* Instructions to follow:
Would you write out the records below exactly as given?

* Raw data:

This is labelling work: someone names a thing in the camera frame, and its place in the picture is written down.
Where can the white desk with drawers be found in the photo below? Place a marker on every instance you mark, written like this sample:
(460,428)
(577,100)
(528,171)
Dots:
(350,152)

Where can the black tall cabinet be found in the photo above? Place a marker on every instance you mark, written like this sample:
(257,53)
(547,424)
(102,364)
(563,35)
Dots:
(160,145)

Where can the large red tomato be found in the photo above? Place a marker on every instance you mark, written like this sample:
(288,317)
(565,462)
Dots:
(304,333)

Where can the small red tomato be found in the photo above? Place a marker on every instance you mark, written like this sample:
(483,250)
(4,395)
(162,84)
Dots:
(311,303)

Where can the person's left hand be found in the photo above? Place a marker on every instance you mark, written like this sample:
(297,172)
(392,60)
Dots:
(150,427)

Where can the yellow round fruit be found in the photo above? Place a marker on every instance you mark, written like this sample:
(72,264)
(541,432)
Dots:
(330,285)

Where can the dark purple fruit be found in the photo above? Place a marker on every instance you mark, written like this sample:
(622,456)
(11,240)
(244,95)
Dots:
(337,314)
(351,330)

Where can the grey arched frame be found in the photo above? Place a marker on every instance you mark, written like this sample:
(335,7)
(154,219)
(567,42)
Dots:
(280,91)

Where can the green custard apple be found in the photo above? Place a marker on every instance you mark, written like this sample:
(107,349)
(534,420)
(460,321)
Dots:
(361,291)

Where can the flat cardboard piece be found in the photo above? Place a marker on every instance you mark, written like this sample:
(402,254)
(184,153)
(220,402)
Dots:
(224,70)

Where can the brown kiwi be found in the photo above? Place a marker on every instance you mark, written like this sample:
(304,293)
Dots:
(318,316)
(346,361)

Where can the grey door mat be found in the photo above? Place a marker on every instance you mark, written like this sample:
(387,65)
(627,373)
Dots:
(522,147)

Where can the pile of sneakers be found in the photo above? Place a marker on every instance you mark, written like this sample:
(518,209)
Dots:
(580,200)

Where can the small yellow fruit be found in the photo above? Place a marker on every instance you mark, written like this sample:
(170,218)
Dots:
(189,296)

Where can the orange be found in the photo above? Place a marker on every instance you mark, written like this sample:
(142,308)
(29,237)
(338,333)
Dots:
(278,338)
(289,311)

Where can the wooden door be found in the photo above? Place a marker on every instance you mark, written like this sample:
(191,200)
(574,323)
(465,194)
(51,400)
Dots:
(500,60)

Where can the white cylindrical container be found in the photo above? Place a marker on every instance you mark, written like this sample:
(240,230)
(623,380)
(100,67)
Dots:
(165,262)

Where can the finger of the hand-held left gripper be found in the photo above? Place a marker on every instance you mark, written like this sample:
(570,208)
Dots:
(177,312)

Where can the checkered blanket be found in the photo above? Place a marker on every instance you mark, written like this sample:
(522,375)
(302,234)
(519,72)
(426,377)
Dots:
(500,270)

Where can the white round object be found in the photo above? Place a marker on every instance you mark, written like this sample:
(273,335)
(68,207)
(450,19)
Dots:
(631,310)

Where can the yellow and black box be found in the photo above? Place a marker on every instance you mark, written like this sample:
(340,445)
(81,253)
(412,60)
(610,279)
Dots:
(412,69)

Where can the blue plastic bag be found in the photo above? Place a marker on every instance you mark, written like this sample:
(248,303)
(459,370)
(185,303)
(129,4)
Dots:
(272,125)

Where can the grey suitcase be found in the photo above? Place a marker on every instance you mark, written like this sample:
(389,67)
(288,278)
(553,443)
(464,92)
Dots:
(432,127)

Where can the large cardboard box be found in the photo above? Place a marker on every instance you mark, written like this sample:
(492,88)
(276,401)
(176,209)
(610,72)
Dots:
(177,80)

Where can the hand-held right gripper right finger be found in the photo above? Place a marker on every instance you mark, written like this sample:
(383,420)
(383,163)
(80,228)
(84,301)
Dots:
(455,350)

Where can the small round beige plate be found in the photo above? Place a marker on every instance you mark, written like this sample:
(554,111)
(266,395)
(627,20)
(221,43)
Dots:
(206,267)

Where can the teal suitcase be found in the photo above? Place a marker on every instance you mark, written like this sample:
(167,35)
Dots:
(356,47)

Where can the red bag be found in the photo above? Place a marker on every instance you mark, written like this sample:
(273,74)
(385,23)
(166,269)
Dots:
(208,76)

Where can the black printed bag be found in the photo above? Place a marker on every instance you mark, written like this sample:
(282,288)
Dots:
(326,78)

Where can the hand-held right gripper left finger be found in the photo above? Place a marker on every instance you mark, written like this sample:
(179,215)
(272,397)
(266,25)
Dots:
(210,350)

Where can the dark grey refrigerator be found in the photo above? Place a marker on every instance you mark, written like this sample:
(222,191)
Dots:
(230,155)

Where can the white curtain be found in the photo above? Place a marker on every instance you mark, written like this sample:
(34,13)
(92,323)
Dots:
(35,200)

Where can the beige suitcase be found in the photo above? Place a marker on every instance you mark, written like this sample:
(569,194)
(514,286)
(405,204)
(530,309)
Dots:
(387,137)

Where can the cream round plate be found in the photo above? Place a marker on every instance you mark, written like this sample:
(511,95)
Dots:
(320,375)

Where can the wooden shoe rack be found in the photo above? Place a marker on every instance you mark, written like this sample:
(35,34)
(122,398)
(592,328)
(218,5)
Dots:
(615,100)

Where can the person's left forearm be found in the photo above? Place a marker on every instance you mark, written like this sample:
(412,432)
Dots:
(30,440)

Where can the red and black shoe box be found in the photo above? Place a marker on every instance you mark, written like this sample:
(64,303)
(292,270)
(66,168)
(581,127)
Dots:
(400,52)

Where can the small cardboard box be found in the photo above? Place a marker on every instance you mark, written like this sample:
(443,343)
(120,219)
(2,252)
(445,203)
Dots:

* Solution:
This is labelling work: someone names a thing in the camera frame, and its place in the picture is written down.
Where can the white desk with drawers be found in the photo below? Place a marker on every instance you mark, written like this sample:
(460,428)
(577,100)
(528,171)
Dots:
(350,152)

Where can the black tall cabinet be found in the photo above? Place a marker on every instance you mark, written like this sample:
(257,53)
(547,424)
(102,364)
(563,35)
Dots:
(160,145)

Where can the large red tomato be found in the photo above? Place a marker on every instance you mark, written like this sample:
(288,317)
(565,462)
Dots:
(304,333)

Where can the small red tomato be found in the photo above? Place a marker on every instance you mark, written like this sample:
(483,250)
(4,395)
(162,84)
Dots:
(311,303)

Where can the person's left hand be found in the photo above? Place a marker on every instance you mark, written like this sample:
(297,172)
(392,60)
Dots:
(150,427)

Where can the yellow round fruit be found in the photo above? Place a marker on every instance you mark, written like this sample:
(72,264)
(541,432)
Dots:
(330,285)

Where can the dark purple fruit be found in the photo above? Place a marker on every instance you mark, written like this sample:
(622,456)
(11,240)
(244,95)
Dots:
(337,314)
(351,330)

Where can the grey arched frame be found in the photo above? Place a marker on every instance you mark, written like this sample:
(335,7)
(154,219)
(567,42)
Dots:
(280,91)

Where can the green custard apple be found in the photo above? Place a marker on every instance you mark, written like this sample:
(107,349)
(534,420)
(460,321)
Dots:
(361,291)

Where can the flat cardboard piece be found in the photo above? Place a marker on every instance you mark, written like this sample:
(402,254)
(184,153)
(220,402)
Dots:
(224,70)

Where can the brown kiwi be found in the photo above? Place a marker on every instance you mark, written like this sample:
(304,293)
Dots:
(318,316)
(346,361)

Where can the grey door mat be found in the photo above? Place a marker on every instance you mark, written like this sample:
(387,65)
(627,373)
Dots:
(522,147)

Where can the pile of sneakers be found in the photo above? Place a marker on every instance you mark, written like this sample:
(518,209)
Dots:
(580,200)

Where can the small yellow fruit be found in the photo above? Place a marker on every instance you mark, written like this sample:
(170,218)
Dots:
(189,296)

Where can the orange be found in the photo above? Place a marker on every instance you mark, written like this sample:
(142,308)
(29,237)
(338,333)
Dots:
(278,338)
(289,311)

Where can the wooden door be found in the photo above? Place a marker on every instance you mark, written like this sample:
(191,200)
(574,323)
(465,194)
(51,400)
Dots:
(500,60)

Where can the white cylindrical container be found in the photo above? Place a marker on every instance you mark, written like this sample:
(240,230)
(623,380)
(100,67)
Dots:
(165,262)

Where can the finger of the hand-held left gripper be found in the photo above? Place a marker on every instance you mark, written like this sample:
(570,208)
Dots:
(177,312)

Where can the checkered blanket be found in the photo above? Place a marker on every instance you mark, written like this sample:
(522,375)
(302,234)
(519,72)
(426,377)
Dots:
(500,270)

Where can the white round object be found in the photo above? Place a marker on every instance you mark, written like this sample:
(273,335)
(68,207)
(450,19)
Dots:
(631,310)

Where can the yellow and black box be found in the photo above? Place a marker on every instance you mark, written like this sample:
(340,445)
(81,253)
(412,60)
(610,279)
Dots:
(412,69)

Where can the blue plastic bag be found in the photo above? Place a marker on every instance you mark, written like this sample:
(248,303)
(459,370)
(185,303)
(129,4)
Dots:
(272,125)

Where can the grey suitcase be found in the photo above? Place a marker on every instance you mark, written like this sample:
(389,67)
(288,278)
(553,443)
(464,92)
Dots:
(432,127)

Where can the large cardboard box be found in the photo above? Place a marker on every instance you mark, written like this sample:
(492,88)
(276,401)
(176,209)
(610,72)
Dots:
(177,80)

Where can the hand-held right gripper right finger be found in the photo above? Place a marker on every instance you mark, written like this sample:
(383,420)
(383,163)
(80,228)
(84,301)
Dots:
(455,350)

Where can the small round beige plate be found in the photo above? Place a marker on every instance you mark, written like this sample:
(554,111)
(266,395)
(627,20)
(221,43)
Dots:
(206,267)

Where can the teal suitcase be found in the photo above? Place a marker on every instance you mark, written like this sample:
(167,35)
Dots:
(356,47)

Where can the red bag be found in the photo above? Place a marker on every instance you mark, written like this sample:
(273,74)
(385,23)
(166,269)
Dots:
(208,76)

Where can the black printed bag be found in the photo above? Place a marker on every instance you mark, written like this sample:
(282,288)
Dots:
(326,78)

Where can the hand-held right gripper left finger be found in the photo above? Place a marker on every instance you mark, written like this sample:
(179,215)
(272,397)
(266,25)
Dots:
(210,350)

Where can the dark grey refrigerator be found in the photo above? Place a marker on every instance you mark, written like this sample:
(222,191)
Dots:
(230,155)

Where can the white curtain be found in the photo above? Place a marker on every instance you mark, written like this sample:
(34,13)
(92,323)
Dots:
(35,200)

Where can the beige suitcase be found in the photo above? Place a marker on every instance you mark, written like this sample:
(569,194)
(514,286)
(405,204)
(530,309)
Dots:
(387,137)

Where can the cream round plate be found in the photo above? Place a marker on every instance you mark, written like this sample:
(511,95)
Dots:
(320,375)

Where can the wooden shoe rack be found in the photo above? Place a marker on every instance you mark, written like this sample:
(35,34)
(122,398)
(592,328)
(218,5)
Dots:
(615,100)

Where can the person's left forearm be found in the photo above? Place a marker on every instance you mark, written like this sample:
(412,432)
Dots:
(30,440)

Where can the red and black shoe box be found in the photo above? Place a marker on every instance you mark, written like this sample:
(64,303)
(292,270)
(66,168)
(581,127)
Dots:
(400,52)

Where can the small cardboard box be found in the photo above? Place a marker on every instance you mark, written like this sample:
(443,343)
(120,219)
(2,252)
(445,203)
Dots:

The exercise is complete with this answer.